Suu Kyi urges mine negotiations
Opposition leader Aung San Suu Kyi is urging a negotiated resolution to protests over a military-backed copper mine in north western Burma after the government's biggest crackdown on demonstrators since reformist President Thein Sein took office last year.
Riot police used water cannons, tear gas and smoke bombs to break up the 11-day occupation of the Letpadaung copper mine, wounding dozens of villagers and Buddhist monks.
The move risks becoming a public relations and political fiasco for Thein Sein's government, which has touted Burma's transition to democracy after almost five decades of repressive military rule.
In a visit scheduled before the crackdown, Ms Suu Kyi met with company officials and protesters and was scheduled to meet with local officials.
The mine is jointly operated by a Chinese company and a holding company controlled by Burma's military, and activists say as the project expands, villagers have been forced from their land with little compensation.
Through state television, the government initially acknowledged using the riot-control measures but denied using excessive force against the protesters.

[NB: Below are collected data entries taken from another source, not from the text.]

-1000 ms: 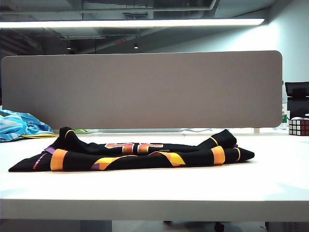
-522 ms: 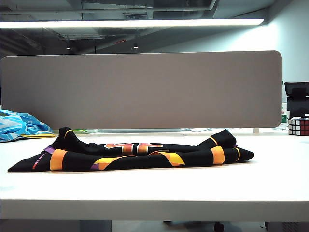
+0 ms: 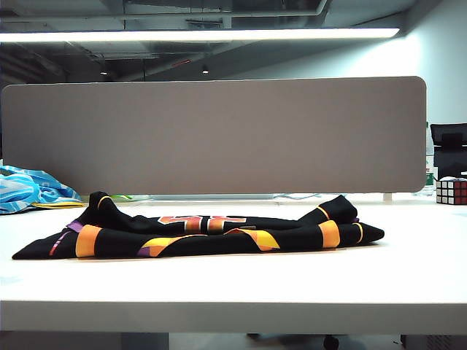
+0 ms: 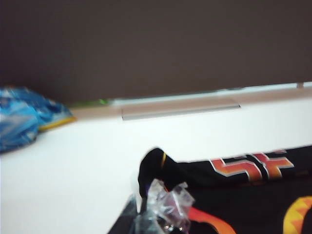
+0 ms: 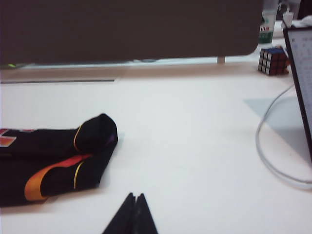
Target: Fold the bottom side of the basketball jersey horizontally towards the center, about one-third of the way, and then fold the bottom of the basketball jersey up towards the top, creating a neat rectangle.
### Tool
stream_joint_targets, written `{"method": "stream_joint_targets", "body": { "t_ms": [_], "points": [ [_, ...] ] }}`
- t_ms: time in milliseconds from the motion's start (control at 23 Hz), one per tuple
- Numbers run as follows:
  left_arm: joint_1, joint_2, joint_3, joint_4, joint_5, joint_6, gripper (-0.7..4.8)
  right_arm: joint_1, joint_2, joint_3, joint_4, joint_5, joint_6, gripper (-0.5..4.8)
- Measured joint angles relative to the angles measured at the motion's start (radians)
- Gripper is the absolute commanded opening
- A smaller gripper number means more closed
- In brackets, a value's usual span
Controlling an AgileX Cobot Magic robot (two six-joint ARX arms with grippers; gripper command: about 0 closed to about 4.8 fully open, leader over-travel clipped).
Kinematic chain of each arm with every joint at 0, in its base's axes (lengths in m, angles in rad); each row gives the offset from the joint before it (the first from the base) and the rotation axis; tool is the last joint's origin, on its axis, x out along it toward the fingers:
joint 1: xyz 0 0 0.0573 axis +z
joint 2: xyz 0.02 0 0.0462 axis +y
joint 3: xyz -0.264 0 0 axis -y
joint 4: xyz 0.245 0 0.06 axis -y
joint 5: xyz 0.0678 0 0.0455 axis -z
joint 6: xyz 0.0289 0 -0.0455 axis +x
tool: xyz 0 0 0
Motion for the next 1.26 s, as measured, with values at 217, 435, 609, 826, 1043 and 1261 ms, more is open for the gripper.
{"method": "stream_joint_targets", "body": {
  "t_ms": [217,435,609,826,1043,1261],
  "points": [
    [0.0,-0.002,0.0,0.006,-0.002,0.01,-0.06,0.0,0.0,0.0,0.055,0.013,-0.002,-0.01],
    [0.0,-0.002,0.0,-0.003,-0.002,0.01,-0.06,0.0,0.0,0.0,0.073,0.013,-0.002,-0.01],
    [0.0,-0.002,0.0,-0.003,-0.002,0.01,-0.06,0.0,0.0,0.0,0.073,0.013,-0.002,-0.01],
    [0.0,-0.002,0.0,-0.003,-0.002,0.01,-0.06,0.0,0.0,0.0,0.073,0.013,-0.002,-0.01],
    [0.0,-0.002,0.0,-0.003,-0.002,0.01,-0.06,0.0,0.0,0.0,0.073,0.013,-0.002,-0.01],
    [0.0,-0.002,0.0,-0.003,-0.002,0.01,-0.06,0.0,0.0,0.0,0.073,0.013,-0.002,-0.01]
  ]
}}
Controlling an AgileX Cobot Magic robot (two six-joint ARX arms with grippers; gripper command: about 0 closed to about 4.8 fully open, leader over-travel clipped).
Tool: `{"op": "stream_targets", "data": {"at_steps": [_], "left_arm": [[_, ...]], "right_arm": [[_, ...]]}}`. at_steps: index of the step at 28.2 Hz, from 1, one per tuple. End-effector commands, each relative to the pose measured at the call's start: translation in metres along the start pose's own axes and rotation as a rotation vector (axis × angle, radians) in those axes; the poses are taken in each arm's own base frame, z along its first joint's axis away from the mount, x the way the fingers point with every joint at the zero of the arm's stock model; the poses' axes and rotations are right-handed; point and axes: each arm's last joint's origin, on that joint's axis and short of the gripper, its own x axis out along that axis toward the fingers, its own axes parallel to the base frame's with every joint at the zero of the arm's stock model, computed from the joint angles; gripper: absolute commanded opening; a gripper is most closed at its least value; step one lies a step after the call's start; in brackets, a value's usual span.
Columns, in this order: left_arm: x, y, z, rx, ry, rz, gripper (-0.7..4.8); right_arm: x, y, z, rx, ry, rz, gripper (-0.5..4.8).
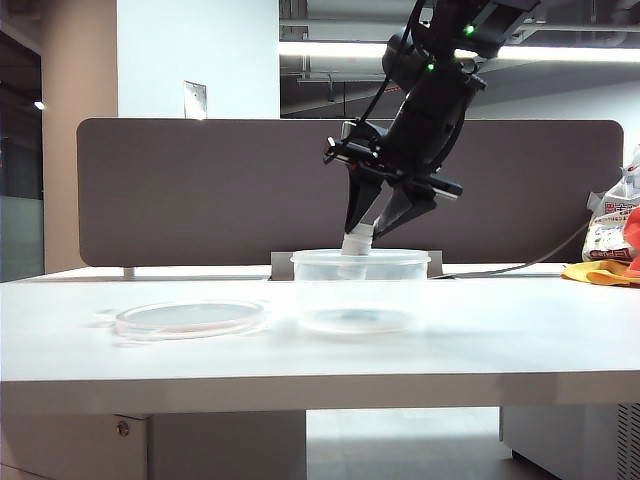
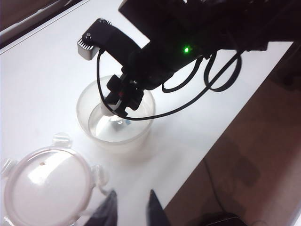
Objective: Remove the lid of the round box, pick up the small white medicine bottle inside, and place it on the table.
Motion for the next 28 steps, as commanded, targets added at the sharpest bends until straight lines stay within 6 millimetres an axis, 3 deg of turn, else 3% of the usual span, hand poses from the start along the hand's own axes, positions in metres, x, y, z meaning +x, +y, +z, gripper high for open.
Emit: {"op": "stream_targets", "data": {"at_steps": [1, 15, 28], "left_arm": [[-0.003, 0.000, 0.003, 0.010, -0.028, 0.004, 0.85], [-0.002, 0.000, 0.003, 0.009, -0.026, 0.004, 0.84], [-0.002, 0.000, 0.004, 0.011, -0.033, 0.004, 0.85]], "right_arm": [[-0.015, 0.003, 0.005, -0.044, -0.029, -0.036, 1.47], [-0.067, -0.008, 0.008, -0.055, -0.022, -0.178, 1.47], [-0.087, -0.063, -0.004, 0.077, 0.098, -0.269, 1.48]]}}
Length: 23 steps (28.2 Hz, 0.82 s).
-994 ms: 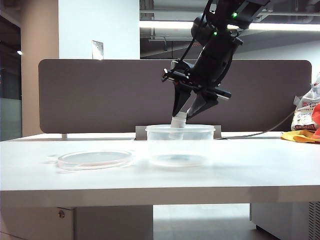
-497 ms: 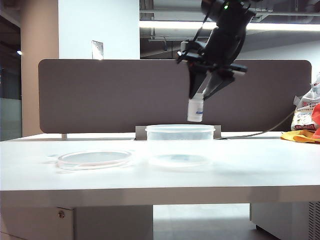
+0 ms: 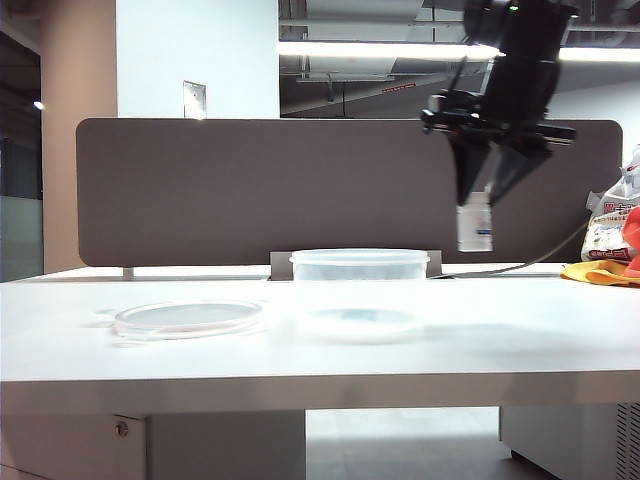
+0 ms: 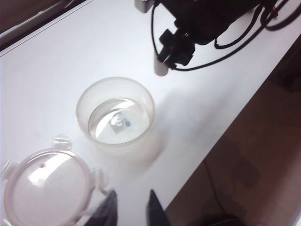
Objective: Remove the lid of the round box, pick up the small white medicine bottle inside, and place it on the table.
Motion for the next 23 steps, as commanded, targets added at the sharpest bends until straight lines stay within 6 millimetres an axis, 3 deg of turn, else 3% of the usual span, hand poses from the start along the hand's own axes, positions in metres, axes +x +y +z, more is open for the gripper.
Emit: {"op": "stream_targets", "data": {"at_steps": [1, 12, 23], "left_arm": [[-0.003, 0.000, 0.003, 0.010, -0.030, 0.004, 0.85], [-0.002, 0.000, 0.005, 0.014, -0.050, 0.005, 0.85], [-0.002, 0.000, 0.006, 0.015, -0.056, 0.006, 0.85]], "right_arm": [[-0.005, -0.008, 0.001, 0.015, -0.007, -0.008, 1.48], [0.000, -0.019, 0.002, 0.037, -0.012, -0.020, 1.48], [0.035, -0.022, -0.002, 0.042, 0.057, -0.010, 1.48]]}}
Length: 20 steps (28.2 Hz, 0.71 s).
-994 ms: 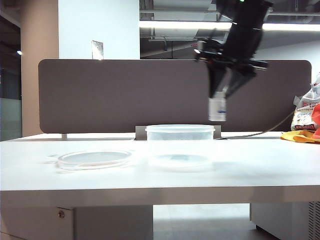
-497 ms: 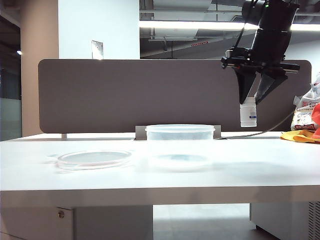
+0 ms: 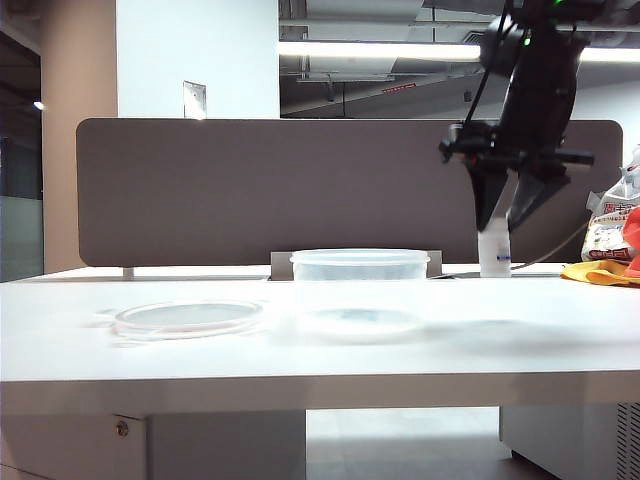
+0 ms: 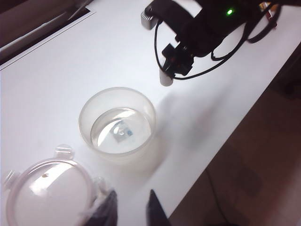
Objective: Remove the lid of the round box, pick up the small white medicine bottle inside, and place it on the table.
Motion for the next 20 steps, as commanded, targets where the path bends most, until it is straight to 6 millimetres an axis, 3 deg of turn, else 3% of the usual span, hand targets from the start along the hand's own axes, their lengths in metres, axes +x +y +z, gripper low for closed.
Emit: {"op": "stream_targets", "data": {"at_steps": [1, 17, 20], "left_arm": [[-0.002, 0.000, 0.002, 0.008, -0.021, 0.004, 0.84], [-0.003, 0.000, 0.003, 0.010, -0.033, 0.010, 0.84], [-0.003, 0.001, 0.004, 0.012, -0.038, 0.034, 0.84]], "right_arm": [[0.009, 0.000, 0.000, -0.002, 0.014, 0.015, 1.48], [0.034, -0.001, -0.003, 0.002, 0.061, 0.025, 1.52], [0.034, -0.001, -0.003, 0.002, 0.053, 0.028, 2.04]]}}
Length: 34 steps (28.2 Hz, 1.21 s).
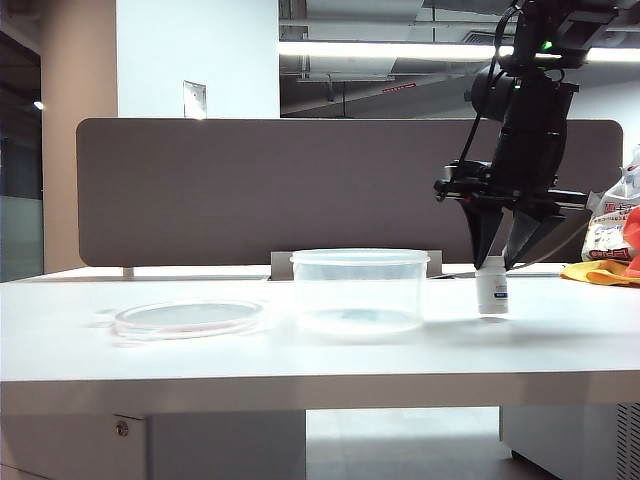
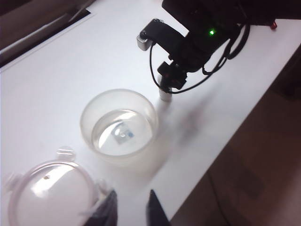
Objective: Remove the lid of the round box, pick up the small white medicine bottle inside, and place it on the table.
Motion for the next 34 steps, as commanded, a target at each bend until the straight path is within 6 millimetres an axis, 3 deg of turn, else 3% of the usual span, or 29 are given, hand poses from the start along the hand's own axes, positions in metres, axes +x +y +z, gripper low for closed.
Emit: {"op": "stream_targets", "data": {"at_steps": [1, 11, 16, 19, 23, 27, 31, 34], "left_arm": [[-0.003, 0.000, 0.003, 0.010, -0.031, 0.028, 0.84], [-0.003, 0.001, 0.004, 0.017, -0.033, 0.036, 0.84], [-0.002, 0.004, 0.005, 0.066, -0.034, 0.119, 0.84], [-0.001, 0.008, 0.006, 0.073, -0.032, 0.229, 0.84], [-0.005, 0.022, 0.007, 0.027, -0.055, 0.288, 0.83], [-0.007, 0.042, 0.003, -0.073, -0.080, 0.296, 0.77], [-0.010, 0.066, -0.014, -0.173, -0.098, 0.188, 0.15], [-0.010, 0.072, -0.031, -0.216, -0.116, 0.221, 0.15]], "right_arm": [[-0.002, 0.001, 0.002, -0.004, -0.022, 0.008, 2.25], [-0.002, 0.001, 0.003, -0.005, -0.027, 0.008, 2.35], [-0.011, 0.002, 0.007, -0.008, -0.076, 0.010, 2.84], [-0.030, 0.003, 0.012, -0.016, -0.156, 0.013, 2.84], [-0.073, 0.003, 0.017, -0.020, -0.306, 0.011, 2.73], [-0.114, 0.003, 0.013, -0.020, -0.388, 0.011, 1.61], [-0.140, 0.005, 0.002, -0.037, -0.382, 0.011, 1.44], [-0.152, 0.006, -0.011, -0.058, -0.320, 0.006, 1.43]]}}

In an unusual move, it later retracted the statement without explanation.
Protesters suffered serious burns after the crackdown near the town of Monywa. It was unclear if people were burned by the weapons themselves or because the weapons ignited fires in shelters at the protest camps.
"I didn't expect to be treated like this, as we were peacefully protesting," Aung Myint Htway, a peanut farmer whose face and body were covered with black patches of burned skin, said.
Another protester, Ottama Thara, said: "This kind of violence should not happen under a government that says it is committed to democratic reforms."